Azactam for patients
Patients should be counseled that antibacterial drugs including AZACTAM should only be used to treat bacterial infections. They do not treat viral infections (e.g., the common cold). When AZACTAM is prescribed to treat a bacterial infection, patients should be told that although it is common to feel better early in the course of therapy, the medication should be taken exactly as directed. Skipping doses or not completing the full course of therapy may (1) decrease the effectiveness of the immediate treatment and (2) increase the likelihood that bacteria will develop resistance and will not be treatable by AZACTAM or other antibacterial drugs in the future.
No information provided.
This preparation is contraindicated in patients with known hypersensitivity to aztreonam or any other component in the formulation.

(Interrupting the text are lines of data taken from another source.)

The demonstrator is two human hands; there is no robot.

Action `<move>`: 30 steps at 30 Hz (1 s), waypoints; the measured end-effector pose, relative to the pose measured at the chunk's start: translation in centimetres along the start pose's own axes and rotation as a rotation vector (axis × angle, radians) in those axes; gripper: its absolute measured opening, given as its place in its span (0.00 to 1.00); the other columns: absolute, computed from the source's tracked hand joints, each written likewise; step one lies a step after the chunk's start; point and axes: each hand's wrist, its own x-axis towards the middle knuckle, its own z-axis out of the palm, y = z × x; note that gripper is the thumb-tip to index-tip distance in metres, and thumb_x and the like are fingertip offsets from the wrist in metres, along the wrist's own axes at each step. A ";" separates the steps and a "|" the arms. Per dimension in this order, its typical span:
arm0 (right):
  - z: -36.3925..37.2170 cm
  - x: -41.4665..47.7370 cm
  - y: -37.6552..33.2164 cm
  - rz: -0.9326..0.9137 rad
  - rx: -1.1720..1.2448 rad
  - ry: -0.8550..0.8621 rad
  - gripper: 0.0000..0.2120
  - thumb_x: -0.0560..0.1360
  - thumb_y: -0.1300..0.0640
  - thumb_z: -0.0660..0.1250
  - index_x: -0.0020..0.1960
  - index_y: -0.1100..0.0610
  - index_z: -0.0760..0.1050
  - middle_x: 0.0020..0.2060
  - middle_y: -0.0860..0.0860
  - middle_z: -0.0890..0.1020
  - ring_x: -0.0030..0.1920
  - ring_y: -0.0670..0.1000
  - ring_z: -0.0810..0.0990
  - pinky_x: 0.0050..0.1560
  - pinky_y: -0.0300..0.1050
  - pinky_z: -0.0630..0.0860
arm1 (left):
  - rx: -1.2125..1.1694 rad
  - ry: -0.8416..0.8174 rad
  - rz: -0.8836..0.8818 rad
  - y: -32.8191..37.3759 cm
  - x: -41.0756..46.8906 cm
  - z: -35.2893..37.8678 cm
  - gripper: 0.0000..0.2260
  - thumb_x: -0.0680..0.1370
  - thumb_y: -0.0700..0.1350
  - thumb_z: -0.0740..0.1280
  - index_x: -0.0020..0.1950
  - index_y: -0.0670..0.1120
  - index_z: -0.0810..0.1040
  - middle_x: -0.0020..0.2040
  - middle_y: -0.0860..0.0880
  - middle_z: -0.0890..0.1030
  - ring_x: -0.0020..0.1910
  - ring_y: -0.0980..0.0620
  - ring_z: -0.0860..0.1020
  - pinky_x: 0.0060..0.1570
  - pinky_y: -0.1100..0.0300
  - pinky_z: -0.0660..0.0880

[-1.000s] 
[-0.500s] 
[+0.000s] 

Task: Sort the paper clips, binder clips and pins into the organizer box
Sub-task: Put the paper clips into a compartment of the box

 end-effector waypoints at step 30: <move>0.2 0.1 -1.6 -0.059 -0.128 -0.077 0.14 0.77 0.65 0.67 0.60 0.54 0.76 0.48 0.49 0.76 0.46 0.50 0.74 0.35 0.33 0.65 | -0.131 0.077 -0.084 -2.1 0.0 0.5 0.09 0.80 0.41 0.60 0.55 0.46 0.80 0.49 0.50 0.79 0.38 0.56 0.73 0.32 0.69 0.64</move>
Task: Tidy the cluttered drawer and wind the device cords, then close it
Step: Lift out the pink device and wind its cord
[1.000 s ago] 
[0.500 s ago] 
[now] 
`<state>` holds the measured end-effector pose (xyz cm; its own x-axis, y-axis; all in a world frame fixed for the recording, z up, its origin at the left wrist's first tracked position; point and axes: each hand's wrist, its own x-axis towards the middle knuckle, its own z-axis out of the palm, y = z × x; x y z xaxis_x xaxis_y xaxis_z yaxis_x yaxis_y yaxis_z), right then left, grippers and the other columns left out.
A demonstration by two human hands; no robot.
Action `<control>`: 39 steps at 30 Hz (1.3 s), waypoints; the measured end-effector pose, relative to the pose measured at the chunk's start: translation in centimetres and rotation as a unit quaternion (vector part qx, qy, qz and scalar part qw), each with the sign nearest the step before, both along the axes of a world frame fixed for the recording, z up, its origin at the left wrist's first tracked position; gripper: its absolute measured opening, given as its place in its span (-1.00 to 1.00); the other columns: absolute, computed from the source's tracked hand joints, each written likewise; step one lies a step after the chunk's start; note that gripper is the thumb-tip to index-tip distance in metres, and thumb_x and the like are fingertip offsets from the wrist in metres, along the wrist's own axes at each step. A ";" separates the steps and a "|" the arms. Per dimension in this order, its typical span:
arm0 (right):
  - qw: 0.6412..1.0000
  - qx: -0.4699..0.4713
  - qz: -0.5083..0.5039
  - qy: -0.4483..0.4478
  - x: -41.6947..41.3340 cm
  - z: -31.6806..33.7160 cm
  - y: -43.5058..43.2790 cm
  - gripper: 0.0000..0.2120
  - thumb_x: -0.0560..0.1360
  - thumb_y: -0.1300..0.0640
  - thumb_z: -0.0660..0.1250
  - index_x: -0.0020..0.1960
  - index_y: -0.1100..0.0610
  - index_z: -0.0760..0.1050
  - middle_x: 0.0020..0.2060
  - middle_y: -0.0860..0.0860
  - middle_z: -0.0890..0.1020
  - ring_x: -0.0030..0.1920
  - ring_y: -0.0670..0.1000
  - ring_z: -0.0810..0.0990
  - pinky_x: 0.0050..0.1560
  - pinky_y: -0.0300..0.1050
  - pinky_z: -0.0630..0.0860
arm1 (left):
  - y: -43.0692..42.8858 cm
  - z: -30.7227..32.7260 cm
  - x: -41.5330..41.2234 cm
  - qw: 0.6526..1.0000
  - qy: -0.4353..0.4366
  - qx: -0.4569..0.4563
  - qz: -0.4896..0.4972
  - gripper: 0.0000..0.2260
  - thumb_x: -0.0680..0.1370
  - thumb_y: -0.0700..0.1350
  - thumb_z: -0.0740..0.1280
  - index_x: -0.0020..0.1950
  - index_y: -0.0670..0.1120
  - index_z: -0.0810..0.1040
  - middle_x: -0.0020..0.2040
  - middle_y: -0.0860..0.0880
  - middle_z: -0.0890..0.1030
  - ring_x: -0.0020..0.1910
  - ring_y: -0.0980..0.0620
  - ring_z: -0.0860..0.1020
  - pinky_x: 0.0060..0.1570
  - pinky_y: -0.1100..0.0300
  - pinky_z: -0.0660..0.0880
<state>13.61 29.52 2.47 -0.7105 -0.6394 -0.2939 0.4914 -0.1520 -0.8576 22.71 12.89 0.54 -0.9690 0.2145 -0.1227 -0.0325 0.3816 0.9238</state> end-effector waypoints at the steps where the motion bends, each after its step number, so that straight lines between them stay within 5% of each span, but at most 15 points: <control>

Additional information about Azactam
Azactam Indication: For the treatment of the following infections caused by susceptible gram-negative microorganisms: urinary tract infections, lower respiratory tract infections, septicemia, skin and skin-structure infections, intra-abdominal infections, and gynecologic infections.
Mechanism Of Action: The bactericidal action of aztreonam results from the inhibition of bacterial cell wall synthesis due to a high affinity of aztreonam for penicillin binding protein 3 (PBP3). By binding to PBP3, aztreonam inhibits the third and last stage of bacterial cell wall synthesis. Cell lysis is then mediated by bacterial cell wall autolytic enzymes such as autolysins. It is possible that aztreonam interferes with an autolysin inhibitor.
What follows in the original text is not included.